---------- EXERCISE MATERIAL ----------

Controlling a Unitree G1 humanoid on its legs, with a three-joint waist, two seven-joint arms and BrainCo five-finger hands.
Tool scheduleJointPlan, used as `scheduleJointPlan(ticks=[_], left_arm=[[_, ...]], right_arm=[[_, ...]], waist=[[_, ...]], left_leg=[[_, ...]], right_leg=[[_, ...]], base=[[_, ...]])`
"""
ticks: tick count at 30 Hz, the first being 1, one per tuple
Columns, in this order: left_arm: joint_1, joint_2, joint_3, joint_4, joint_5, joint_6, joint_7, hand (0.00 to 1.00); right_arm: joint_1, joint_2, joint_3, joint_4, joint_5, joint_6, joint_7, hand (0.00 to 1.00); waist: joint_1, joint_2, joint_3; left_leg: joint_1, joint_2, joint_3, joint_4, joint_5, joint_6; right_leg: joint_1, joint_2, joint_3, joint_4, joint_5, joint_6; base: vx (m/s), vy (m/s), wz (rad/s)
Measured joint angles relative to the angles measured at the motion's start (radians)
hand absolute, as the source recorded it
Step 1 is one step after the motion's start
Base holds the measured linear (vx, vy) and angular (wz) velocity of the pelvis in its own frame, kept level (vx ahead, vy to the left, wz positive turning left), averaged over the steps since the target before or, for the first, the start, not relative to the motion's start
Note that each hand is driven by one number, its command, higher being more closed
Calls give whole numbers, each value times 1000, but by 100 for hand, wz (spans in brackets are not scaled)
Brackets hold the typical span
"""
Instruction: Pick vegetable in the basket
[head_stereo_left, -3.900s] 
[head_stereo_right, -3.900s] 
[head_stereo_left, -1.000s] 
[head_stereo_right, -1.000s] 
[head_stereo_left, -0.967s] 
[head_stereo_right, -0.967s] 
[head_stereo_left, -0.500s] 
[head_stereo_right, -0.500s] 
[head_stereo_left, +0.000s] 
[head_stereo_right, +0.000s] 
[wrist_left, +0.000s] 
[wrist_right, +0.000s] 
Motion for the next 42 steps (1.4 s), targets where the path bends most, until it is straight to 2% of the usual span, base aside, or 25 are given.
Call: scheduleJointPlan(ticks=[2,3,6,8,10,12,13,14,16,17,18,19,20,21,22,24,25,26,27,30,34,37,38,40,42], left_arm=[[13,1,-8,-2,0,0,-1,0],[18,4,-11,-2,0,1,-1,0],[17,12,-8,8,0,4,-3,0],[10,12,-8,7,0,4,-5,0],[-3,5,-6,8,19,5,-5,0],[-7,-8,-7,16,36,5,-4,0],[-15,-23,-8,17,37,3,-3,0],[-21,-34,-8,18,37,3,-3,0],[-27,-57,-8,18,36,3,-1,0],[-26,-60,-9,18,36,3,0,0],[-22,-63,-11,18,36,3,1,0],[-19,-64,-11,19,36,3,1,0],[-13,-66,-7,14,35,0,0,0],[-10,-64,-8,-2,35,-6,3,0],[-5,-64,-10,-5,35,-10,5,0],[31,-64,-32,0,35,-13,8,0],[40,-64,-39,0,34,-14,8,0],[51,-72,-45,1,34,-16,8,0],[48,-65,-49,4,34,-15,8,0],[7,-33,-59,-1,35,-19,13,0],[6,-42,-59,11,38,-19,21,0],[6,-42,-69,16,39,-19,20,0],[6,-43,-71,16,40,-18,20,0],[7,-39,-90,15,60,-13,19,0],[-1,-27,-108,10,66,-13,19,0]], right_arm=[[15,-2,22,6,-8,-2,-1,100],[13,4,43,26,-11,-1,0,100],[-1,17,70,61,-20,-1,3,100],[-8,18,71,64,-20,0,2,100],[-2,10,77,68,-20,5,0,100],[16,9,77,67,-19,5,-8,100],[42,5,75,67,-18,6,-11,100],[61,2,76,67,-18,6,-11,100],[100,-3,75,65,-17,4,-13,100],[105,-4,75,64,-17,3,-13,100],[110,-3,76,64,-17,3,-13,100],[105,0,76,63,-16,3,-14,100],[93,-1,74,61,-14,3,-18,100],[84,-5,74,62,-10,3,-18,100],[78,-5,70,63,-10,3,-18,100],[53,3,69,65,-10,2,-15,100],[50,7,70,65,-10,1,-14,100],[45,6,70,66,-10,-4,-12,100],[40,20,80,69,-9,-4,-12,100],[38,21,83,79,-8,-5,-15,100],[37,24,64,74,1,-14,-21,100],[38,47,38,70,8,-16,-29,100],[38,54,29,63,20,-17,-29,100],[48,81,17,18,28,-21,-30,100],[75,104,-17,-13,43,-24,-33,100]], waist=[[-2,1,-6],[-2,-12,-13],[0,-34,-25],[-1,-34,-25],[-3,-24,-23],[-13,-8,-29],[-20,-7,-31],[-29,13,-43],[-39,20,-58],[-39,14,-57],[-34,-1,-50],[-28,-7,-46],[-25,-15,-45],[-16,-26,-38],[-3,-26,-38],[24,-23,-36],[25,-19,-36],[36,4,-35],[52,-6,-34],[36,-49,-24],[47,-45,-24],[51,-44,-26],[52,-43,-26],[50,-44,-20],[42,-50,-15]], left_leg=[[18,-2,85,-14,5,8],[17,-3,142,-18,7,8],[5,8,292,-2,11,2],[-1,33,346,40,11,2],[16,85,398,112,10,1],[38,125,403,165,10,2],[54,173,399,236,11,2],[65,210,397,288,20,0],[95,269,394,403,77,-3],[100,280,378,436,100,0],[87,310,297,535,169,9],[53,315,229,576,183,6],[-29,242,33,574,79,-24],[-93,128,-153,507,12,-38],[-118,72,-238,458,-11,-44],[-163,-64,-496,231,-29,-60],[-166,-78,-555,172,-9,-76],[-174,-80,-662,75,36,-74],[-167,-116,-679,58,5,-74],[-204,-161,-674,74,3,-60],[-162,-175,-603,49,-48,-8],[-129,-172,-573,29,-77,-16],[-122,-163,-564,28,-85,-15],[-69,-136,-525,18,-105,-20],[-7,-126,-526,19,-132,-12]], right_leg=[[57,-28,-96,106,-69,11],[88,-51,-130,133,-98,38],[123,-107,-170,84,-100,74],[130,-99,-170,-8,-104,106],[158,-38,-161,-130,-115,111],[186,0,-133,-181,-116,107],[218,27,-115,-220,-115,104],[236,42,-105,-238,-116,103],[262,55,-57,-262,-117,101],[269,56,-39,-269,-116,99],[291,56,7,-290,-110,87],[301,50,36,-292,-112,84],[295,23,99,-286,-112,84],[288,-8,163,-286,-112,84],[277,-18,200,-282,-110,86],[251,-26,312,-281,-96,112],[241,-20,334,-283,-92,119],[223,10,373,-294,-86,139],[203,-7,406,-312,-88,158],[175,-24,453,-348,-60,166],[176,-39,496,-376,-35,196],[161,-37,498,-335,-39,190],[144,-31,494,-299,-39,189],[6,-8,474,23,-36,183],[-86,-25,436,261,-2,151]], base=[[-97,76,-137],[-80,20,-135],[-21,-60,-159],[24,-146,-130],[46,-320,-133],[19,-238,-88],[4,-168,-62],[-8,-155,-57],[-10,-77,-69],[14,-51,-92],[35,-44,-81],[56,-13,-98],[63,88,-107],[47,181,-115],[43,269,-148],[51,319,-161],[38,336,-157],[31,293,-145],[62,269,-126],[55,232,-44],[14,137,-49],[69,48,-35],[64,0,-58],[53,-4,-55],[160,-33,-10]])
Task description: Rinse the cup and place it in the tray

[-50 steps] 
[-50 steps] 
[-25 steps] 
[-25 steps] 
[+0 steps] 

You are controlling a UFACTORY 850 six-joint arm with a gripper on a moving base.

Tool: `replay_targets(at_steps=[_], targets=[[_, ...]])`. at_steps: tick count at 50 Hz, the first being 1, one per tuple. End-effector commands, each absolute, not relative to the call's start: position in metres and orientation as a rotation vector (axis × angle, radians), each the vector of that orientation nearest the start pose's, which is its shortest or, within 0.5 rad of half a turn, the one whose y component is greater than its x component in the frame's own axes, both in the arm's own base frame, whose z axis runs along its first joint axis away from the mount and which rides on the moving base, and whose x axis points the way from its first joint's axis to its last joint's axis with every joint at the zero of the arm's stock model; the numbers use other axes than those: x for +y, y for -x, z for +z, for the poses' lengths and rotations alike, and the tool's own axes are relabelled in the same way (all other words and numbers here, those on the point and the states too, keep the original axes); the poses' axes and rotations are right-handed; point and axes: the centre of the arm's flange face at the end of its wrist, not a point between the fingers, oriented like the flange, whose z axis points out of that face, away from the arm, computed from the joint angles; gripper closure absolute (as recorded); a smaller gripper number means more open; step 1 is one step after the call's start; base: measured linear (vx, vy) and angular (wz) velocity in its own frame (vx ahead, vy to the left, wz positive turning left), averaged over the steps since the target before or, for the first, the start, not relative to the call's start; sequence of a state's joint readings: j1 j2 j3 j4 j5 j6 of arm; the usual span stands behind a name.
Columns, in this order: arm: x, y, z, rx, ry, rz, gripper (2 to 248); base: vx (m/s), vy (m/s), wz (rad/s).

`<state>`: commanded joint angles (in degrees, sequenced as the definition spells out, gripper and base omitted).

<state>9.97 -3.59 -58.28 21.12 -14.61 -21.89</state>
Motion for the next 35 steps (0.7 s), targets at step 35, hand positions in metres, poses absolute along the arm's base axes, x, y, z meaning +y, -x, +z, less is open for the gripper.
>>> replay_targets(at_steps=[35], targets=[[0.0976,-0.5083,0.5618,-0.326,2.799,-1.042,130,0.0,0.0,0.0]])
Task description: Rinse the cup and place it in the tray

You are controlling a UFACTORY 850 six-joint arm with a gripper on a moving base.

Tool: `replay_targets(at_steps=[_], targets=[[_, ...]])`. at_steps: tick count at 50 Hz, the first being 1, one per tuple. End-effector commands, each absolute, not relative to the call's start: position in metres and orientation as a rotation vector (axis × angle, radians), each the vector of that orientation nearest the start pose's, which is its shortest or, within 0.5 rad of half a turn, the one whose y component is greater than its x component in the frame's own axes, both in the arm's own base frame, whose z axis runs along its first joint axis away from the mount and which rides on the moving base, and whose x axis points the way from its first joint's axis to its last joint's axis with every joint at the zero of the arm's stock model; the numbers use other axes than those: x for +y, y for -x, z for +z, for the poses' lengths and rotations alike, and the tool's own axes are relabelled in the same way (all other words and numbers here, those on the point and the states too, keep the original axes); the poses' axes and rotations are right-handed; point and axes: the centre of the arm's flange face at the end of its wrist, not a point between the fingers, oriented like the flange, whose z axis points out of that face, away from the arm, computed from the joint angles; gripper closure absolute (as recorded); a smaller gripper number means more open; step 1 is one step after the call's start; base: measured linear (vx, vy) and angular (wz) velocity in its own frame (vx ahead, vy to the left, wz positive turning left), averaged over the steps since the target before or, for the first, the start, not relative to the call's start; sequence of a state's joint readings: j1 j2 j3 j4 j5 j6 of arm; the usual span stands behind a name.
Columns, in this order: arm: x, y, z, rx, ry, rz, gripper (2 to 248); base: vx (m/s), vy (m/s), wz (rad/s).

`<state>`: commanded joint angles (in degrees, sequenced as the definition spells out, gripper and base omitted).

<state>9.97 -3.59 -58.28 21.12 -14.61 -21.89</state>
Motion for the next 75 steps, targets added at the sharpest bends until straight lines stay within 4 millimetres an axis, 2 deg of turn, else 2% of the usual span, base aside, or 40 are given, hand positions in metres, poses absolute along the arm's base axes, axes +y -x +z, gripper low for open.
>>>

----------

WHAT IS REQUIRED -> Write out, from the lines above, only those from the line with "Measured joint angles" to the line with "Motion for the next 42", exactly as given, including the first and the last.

WRITTEN REPLY ->
Measured joint angles relative to the angles measured at the motion's start (radians)
hand absolute, as the source recorded it
Step 1 is one step after the motion's start
Base holds the measured linear (vx, vy) and angular (wz) velocity of the pelvis in its own frame, kept level (vx ahead, vy to the left, wz positive turning left), averaged over the steps since the target before or, for the first, the start, not relative to the motion's start
Note that each hand is driven by one number, its command, higher being more closed
Calls give whole numbers, each value times 1000, but by 100 for hand, wz (spans in brackets are not scaled)
Brackets hold the typical span
"""
Instruction: Pick vegetable in the basket
[head_stereo_left, -3.900s] 
[head_stereo_right, -3.900s] 
[head_stereo_left, -1.000s] 
[head_stereo_right, -1.000s] 
[head_stereo_left, -0.967s] 
[head_stereo_right, -0.967s] 
[head_stereo_left, -0.500s] 
[head_stereo_right, -0.500s] 
[head_stereo_left, +0.000s] 
[head_stereo_right, +0.000s] 
[wrist_left, +0.000s] 
[wrist_right, +0.000s] 
Motion for the next 42 steps (1.4 s), targets where the path bends most, until it is straight to 2% of the usual span, base aside, or 25 are given.

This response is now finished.